A few leftover donuts may not seem like a major problem, but for a fast-food operation with nearly 100 stores, unnecessary waste can add up to serious costs.
To better predict donut demand, a Knoxville, Tennessee–based Dunkin’ franchisee, Bluemont Group, has rolled out an AI system called Do’Cast designed to cut waste while keeping popular flavors in stock. Developed in partnership with restaurant AI company PreciTaste, the system uses in-store cameras to track inventory in real time and forecast demand for each type of donut. Those predictions factor in recent sales, weather, seasonal patterns, holidays, days of the week, and major local events such as college football games. So far, the companies say, Do’Cast has reduced donut and Munchkin donut hole waste by up to 25%, lowering costs while ensuring top-selling treats stay available.

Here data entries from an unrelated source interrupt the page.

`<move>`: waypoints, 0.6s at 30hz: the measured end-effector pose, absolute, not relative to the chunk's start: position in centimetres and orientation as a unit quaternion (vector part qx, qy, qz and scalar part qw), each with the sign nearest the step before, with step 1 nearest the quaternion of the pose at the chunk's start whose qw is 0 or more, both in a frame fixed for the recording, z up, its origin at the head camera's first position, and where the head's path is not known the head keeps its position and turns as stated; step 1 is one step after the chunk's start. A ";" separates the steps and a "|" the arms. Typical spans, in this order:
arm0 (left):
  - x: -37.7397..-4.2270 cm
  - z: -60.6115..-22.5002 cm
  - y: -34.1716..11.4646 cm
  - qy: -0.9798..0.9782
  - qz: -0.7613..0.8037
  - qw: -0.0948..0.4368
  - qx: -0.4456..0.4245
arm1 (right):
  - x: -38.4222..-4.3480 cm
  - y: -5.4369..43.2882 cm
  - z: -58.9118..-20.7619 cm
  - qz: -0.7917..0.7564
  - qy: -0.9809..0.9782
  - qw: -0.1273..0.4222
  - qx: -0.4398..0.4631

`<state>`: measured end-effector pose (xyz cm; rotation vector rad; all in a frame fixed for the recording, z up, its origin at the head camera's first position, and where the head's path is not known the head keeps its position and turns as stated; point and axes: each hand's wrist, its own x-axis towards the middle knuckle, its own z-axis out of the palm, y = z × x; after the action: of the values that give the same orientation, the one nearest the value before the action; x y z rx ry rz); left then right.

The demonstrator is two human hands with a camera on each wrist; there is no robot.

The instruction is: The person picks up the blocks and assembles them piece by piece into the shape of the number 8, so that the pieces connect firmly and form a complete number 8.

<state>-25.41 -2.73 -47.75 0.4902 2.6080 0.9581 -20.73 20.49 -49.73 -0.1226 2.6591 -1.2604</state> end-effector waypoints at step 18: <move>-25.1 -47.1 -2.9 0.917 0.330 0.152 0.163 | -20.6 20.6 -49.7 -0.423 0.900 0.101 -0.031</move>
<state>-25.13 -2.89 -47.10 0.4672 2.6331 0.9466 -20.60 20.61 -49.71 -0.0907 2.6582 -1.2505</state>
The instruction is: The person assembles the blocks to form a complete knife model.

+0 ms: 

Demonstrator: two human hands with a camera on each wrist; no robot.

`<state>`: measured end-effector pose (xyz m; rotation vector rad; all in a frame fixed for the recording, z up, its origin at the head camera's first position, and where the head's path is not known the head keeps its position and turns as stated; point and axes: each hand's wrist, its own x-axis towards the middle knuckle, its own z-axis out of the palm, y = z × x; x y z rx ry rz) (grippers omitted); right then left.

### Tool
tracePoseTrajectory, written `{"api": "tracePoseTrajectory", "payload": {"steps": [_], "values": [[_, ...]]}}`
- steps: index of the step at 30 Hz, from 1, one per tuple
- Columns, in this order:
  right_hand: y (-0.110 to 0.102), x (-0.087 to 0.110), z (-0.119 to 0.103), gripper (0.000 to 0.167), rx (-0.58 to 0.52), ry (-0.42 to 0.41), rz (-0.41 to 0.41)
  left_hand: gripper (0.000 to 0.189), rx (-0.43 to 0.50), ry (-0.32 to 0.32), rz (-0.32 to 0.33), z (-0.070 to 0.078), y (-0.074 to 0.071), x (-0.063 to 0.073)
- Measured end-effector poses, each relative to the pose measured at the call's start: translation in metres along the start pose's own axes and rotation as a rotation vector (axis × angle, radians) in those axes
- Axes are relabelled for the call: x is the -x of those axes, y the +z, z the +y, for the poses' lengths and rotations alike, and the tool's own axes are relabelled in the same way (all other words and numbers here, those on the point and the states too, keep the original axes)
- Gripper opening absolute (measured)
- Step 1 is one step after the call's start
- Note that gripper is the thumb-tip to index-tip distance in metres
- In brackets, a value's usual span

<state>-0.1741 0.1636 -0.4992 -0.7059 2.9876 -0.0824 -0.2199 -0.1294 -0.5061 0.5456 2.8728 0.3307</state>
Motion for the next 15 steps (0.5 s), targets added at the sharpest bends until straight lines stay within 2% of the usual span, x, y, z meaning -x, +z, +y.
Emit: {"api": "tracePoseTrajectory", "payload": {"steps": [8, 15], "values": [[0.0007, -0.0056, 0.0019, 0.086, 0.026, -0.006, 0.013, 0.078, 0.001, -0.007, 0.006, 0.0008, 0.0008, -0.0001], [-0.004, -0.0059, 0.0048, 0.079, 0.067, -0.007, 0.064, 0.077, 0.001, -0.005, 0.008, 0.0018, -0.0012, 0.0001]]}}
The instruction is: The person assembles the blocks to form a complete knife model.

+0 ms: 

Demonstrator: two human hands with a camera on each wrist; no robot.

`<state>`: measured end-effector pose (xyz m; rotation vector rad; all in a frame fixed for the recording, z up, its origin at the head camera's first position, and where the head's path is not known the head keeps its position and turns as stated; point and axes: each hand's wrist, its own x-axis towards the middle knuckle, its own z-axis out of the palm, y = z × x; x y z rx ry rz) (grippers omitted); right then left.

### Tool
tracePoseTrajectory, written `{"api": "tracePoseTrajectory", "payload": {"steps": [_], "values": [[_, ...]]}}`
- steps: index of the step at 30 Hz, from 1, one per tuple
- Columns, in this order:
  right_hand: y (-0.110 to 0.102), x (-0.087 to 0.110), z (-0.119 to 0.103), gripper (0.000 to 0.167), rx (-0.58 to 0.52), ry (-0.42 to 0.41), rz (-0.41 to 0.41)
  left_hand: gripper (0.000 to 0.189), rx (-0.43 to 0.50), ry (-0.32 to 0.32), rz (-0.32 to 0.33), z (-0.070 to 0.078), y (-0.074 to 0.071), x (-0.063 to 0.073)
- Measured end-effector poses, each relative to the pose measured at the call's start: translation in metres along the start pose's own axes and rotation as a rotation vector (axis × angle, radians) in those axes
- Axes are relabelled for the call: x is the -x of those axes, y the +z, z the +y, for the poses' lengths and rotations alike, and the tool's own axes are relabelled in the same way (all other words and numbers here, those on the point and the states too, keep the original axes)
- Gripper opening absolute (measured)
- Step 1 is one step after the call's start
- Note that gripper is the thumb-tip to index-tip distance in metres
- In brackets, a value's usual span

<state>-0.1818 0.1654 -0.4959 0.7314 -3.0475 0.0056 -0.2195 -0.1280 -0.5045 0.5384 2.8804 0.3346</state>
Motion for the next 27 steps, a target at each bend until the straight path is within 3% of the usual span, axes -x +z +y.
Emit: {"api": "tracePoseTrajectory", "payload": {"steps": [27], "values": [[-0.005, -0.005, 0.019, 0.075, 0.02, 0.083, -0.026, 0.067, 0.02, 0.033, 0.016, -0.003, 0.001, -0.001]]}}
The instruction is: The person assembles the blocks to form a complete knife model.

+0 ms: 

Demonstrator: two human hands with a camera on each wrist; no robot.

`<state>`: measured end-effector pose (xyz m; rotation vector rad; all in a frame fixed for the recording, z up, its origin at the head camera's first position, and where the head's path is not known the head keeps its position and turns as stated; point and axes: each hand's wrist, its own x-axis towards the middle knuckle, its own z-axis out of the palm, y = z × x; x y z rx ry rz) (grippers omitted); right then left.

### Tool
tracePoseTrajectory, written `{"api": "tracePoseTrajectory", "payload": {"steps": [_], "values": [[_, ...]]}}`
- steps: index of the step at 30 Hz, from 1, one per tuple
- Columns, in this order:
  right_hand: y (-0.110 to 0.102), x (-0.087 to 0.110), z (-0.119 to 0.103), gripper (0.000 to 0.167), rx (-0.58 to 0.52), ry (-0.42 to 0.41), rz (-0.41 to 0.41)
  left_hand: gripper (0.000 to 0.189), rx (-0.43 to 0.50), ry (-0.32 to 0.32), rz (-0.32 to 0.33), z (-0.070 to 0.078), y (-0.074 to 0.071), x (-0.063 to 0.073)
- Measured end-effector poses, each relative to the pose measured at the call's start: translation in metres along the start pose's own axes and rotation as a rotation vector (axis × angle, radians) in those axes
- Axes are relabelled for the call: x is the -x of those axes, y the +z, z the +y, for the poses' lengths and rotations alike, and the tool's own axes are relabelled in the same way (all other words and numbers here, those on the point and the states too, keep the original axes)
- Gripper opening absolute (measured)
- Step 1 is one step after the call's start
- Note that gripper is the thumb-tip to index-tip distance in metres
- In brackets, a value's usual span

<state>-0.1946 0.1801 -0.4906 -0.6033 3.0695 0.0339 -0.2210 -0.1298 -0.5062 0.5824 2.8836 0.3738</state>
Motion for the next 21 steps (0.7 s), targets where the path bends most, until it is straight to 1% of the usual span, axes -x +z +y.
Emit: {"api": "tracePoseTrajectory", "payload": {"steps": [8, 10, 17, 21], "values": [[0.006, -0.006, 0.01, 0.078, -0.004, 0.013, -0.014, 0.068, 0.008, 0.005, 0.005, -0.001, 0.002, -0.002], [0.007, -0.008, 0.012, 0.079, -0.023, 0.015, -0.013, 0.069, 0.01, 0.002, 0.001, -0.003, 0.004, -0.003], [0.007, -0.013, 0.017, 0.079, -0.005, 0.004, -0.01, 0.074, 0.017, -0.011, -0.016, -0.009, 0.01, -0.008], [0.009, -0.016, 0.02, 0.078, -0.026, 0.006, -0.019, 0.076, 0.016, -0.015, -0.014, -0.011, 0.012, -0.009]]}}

“Adjusting the product mix based on what the cameras are monitoring, I think that’s one of the sweet spots for this technology,” says Moritz Illi, PreciTaste’s head of product development and lead on the Do’Cast project.
Bluemont operates about 99 Dunkin’ locations across multiple states, with donuts delivered to individual stores daily from a central bakery. Any unsold donuts are tossed at the end of the day, and before rolling out Do’Cast about seven months ago, the company saw an average of just under $100 per waste at each store per day, says Margo Hughes, Bluemont’s director of business services. That adds up to more than $3 million in discarded donuts each year, Hughes says.
“Even to cut that in half is one-and-a-half-million dollars in savings,” she says. “That’s a big deal.”

The system combines predictive modeling with image recognition, since workers in busy stores do not log each individual donut that goes out the door, particularly when customers order complex assortments. Hughes says she had read about other AI systems capable of identifying baked goods, including one used in Japan that can distinguish among hundreds of pastry varieties, and realized a similar approach could be trained to tell the difference between an Old Fashioned and a Chocolate Creme. PreciTaste, which got its start in Germany developing AI-powered oven technology that can automatically recognize different items and cook them on the correct settings, already had experience classifying baked goods.
“They had rolls, and breads, and croissants, and whatever, and these are all brown,” says Hughes. “So, I thought, surely if they can identify breads, they can identify donuts.”
The system now captures images of the donut display case several times a day so it can understand how store inventory shifts during the day and also records a definitive count of waste at the end of the day, as excess items are tossed in the trash. Having excess donuts is a waste of money, but running out of popular varieties—especially early in the day—is also a problem, and even being down to just one of a particular category isn’t ideal, since many customers are reluctant to buy the last donut, Hughes says.

“This is where the cameras are so important to assess availability throughout the day that we react quickly to non-performant algorithms based on the product mix,” Illi says.
The AI still isn’t perfect—humans at PreciTaste still supervise and validate the counts, Illi says, and store managers can communicate with the company to override the AI’s donut orders and suggest factors the system may be overlooking. It’s also still learning from new data about how different factors impact sales. Recent snowstorms led to drastically decreased demand, for instance, and changes in Dunkin’ product lineups can mean new varieties of donuts the system is unfamiliar with, so human managers may give better sales estimates for them at first.
PreciTaste, which offers ingredient prep planning for a variety of restaurant types, holds weekly calls with Bluemont to discuss how the system is performing and how it can best be tweaked. The companies also hope to incorporate other factors that can help with production planning, like understanding which donuts can serve as substitutes for each other. “If you want chocolate, you’re not going to buy strawberries,” Hughes says.
Hughes compares the process training the puppy she got around the time Bluemont rolled out the PreciTaste technology: “I know that in the long run, all the training and all the investment and all of the time is going to be worth it,” she says, “because we’re going to be best friends for life.”